Irgendwann geraten die Frauen unter Beobachtung von Polizei und Stasi. In den Protokollen heißt es: „Alle Genannten werden als männertoll eingeschätzt.“ Uta gerät in die Fänge der Staatssicherheit und wird angeworben, um einflussreiche westliche Besucher der Leipziger Messe auszuspionieren. Aus Uta wird „IM Anna“, aus dem Wunsch nach Abwechslung entsteht ein Zwangsarbeitsverhältnis „zum Wohle des Sozialismus“. Die Grenzen zwischen Täter und Opfer verschwimmen zusehends, und Uta wird zur Marionette der staatlichen Behörden. Letztlich gerät sie selbst unter Beobachtung, und in dem Mikrokosmos aus Macht, Sex und Gewalt verliert sie jede Bewegungsfreiheit.
Die Beschreibung des Treibens auf der Leipziger Messe gehört zu den Glanzlichtern des Romans. Man glaubt, das Gemisch aus Tabakqualm, Alkohol und Rasierwasser riechen zu können. Böckmann erzählt diesen Roman aus unterschiedlichen Perspektiven. Da ist die Gegenwart, in der ein Ich-Erzähler mit der inzwischen gealterten und vom Leben gezeichneten Uta Lohtner unterwegs ist an Schauplätzen aus ihrem Leben. Es existieren überdies die in die Handlung eingeflochtenen Stasi-Protokolle über die „politische Prostituierte“ und dazu auch noch Utas eigene Berichte. So wird der sozialistische Alltag mit all seinen Drangsalierungen aus verschiedenen Sichtweisen beschrieben. Uta erzählt eine Geschichte anders, als sie sie in ihren Protokollen niedergeschrieben hat, ihre V-Leute haben eine wieder ganz andere Version parat. Was ist Lüge? Was ist Realität? Gibt es eine durch das politische System erzwungene Schnittmenge?
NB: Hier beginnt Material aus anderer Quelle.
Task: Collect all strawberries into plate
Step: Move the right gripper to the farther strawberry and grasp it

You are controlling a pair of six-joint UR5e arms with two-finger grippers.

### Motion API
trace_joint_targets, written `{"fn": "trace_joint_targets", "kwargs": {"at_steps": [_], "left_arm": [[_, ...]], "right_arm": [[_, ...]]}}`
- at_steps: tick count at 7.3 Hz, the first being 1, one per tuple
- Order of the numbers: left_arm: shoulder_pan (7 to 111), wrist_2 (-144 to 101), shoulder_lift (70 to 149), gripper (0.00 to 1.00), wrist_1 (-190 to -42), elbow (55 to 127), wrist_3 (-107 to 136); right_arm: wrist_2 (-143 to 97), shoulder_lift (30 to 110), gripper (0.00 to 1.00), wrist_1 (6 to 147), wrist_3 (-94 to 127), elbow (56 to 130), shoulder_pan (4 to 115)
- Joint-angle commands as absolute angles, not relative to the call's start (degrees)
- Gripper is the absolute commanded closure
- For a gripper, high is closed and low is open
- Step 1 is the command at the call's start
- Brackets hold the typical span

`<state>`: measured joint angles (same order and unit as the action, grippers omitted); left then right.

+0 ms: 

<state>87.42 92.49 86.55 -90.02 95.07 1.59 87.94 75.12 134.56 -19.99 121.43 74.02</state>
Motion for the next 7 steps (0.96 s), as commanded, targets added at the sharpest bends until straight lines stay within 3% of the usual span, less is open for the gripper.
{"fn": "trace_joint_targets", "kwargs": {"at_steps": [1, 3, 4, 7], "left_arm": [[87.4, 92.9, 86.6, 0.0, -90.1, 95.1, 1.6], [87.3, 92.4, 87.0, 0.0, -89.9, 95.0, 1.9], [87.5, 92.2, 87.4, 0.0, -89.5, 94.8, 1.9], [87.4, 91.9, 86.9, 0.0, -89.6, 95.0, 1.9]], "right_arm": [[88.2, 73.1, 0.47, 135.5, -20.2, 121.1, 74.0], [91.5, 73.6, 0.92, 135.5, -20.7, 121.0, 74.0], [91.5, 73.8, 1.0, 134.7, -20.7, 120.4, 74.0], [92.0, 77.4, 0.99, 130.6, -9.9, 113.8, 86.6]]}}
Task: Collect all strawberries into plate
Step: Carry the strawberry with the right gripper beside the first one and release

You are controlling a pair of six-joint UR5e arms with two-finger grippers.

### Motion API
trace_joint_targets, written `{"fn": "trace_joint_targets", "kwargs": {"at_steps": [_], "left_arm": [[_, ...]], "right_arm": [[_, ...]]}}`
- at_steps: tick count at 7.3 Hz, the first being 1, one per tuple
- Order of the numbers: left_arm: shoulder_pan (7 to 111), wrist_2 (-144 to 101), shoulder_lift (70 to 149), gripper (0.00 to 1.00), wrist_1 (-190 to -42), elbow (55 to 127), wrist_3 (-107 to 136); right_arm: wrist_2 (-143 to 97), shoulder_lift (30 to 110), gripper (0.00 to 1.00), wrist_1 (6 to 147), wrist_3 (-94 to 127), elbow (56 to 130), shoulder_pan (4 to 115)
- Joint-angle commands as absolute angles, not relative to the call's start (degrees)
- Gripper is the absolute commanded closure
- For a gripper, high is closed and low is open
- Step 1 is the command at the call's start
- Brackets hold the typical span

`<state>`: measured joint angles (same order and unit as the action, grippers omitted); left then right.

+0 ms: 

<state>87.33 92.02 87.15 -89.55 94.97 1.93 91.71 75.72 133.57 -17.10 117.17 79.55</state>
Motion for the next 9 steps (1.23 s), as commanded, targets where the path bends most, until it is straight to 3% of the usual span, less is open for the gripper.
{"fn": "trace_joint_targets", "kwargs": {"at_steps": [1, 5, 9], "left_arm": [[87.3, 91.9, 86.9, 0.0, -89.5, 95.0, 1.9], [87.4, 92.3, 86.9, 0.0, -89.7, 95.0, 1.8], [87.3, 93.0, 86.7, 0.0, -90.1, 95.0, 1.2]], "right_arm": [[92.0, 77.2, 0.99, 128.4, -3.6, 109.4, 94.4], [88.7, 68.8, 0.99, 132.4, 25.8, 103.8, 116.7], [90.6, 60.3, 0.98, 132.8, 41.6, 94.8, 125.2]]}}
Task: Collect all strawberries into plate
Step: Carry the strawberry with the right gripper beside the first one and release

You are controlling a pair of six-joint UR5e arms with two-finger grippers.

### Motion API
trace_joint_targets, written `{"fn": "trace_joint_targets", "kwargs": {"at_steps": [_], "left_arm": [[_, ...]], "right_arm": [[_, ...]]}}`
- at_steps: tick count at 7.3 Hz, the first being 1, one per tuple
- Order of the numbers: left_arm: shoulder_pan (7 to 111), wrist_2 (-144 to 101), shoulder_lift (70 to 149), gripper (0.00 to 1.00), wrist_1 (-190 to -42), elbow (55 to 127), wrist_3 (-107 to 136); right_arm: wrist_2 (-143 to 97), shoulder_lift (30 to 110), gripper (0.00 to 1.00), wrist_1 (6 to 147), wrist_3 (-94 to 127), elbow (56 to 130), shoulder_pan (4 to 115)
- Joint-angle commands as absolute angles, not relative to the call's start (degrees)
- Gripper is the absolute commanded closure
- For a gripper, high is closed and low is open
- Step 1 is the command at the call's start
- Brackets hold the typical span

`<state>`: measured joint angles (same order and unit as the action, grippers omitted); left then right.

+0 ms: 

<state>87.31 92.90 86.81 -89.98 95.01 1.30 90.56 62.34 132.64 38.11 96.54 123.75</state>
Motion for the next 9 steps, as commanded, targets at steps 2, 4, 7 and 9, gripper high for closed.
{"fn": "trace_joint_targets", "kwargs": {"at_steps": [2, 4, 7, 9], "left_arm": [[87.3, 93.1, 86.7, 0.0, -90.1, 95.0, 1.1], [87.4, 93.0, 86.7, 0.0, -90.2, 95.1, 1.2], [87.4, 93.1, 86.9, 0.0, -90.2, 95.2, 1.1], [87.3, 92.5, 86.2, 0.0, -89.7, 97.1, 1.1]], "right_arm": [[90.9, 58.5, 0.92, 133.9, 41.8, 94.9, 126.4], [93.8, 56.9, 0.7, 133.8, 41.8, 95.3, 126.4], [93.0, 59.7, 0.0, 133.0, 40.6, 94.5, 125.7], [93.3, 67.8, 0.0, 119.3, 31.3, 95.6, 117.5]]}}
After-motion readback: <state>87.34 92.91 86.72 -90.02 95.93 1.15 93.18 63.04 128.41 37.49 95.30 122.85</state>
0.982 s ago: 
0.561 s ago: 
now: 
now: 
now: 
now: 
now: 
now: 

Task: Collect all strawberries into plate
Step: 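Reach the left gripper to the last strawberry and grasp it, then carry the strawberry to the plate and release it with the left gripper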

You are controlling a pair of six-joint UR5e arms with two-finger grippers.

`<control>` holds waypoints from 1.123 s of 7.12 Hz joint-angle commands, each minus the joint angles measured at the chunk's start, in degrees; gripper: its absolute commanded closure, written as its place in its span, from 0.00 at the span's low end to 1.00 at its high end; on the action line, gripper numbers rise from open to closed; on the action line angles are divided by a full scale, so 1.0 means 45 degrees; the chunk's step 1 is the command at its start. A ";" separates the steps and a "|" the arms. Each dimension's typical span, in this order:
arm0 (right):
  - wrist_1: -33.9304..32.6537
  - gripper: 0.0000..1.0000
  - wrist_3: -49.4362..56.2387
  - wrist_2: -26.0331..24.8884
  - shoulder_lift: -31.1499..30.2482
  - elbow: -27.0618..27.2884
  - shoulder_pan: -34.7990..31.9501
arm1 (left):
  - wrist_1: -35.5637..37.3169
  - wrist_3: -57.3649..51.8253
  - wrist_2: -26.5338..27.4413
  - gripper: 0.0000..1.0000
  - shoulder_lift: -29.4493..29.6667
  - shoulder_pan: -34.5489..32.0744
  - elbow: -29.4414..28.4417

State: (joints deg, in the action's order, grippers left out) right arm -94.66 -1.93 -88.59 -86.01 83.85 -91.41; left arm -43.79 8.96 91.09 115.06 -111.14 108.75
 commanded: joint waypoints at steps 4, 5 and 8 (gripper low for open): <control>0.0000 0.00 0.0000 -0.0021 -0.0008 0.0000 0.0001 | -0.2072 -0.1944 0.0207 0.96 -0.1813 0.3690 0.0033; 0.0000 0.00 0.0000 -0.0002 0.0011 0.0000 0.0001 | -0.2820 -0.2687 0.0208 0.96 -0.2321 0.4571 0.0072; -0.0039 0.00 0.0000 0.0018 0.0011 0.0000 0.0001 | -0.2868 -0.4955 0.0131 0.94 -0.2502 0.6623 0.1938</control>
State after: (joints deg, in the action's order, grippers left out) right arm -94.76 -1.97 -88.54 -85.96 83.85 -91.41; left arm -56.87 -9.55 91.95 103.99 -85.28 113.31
In Utas Protokollen begegnen wir sogenannten Staatsfeinden in ihren Wohnungen, die von Böckmann mit viel Liebe zum Detail beschrieben sind. Utas Aufgabe war es, die Wohnungseinrichtung zu taxieren. Später wurde geprüft, ob es „Abweichungen“ zum beruflichen Standard des Ausgespähten gibt.
Clemens Böckmann hat in seinem Debütroman die zerstörerische Kraft des totalitären Systems glänzend heraus gearbeitet – ohne großes Pathos und ohne moralische Anklage. Die Geschichte der Uta Lohtner, die auf einer wahren Begebenheit basiert, präsentiert uns den schmalen Grat zwischen Täter und Opfer und wie aus der Sehnsucht nach etwas Abwechslung ein kaum zu durchbrechender Kreislauf der Abhängigkeit entstand. Auch nach dem Mauerfall kommt die Protagonistin nicht wieder auf die Beine. Mehrere gescheiterte Beziehungen, Aufenthalte in Entzugskliniken, am Ende trinkt Uta ihren Wein mit lauwarmem Wasser vedünnt – ein Lebenslauf aus dem sozialistischen Horrorkabinett. „Was du kriegen kannst“ kann Brücken bauen und dabei helfen, das Leben in der ehemaligen DDR besser zu verstehen – abseits von Vorurteilen und Klischees in Schwarz-Weiß-Manier. Schonungslos offen erzählt, mit dem feinen Blick für Nuancen ausgestattet. Einer der besten Romane über das Leben in der DDR – auf eine Stufe zu stellen mit Jenny Erpenbecks hoch dekorierten Roman Kairos.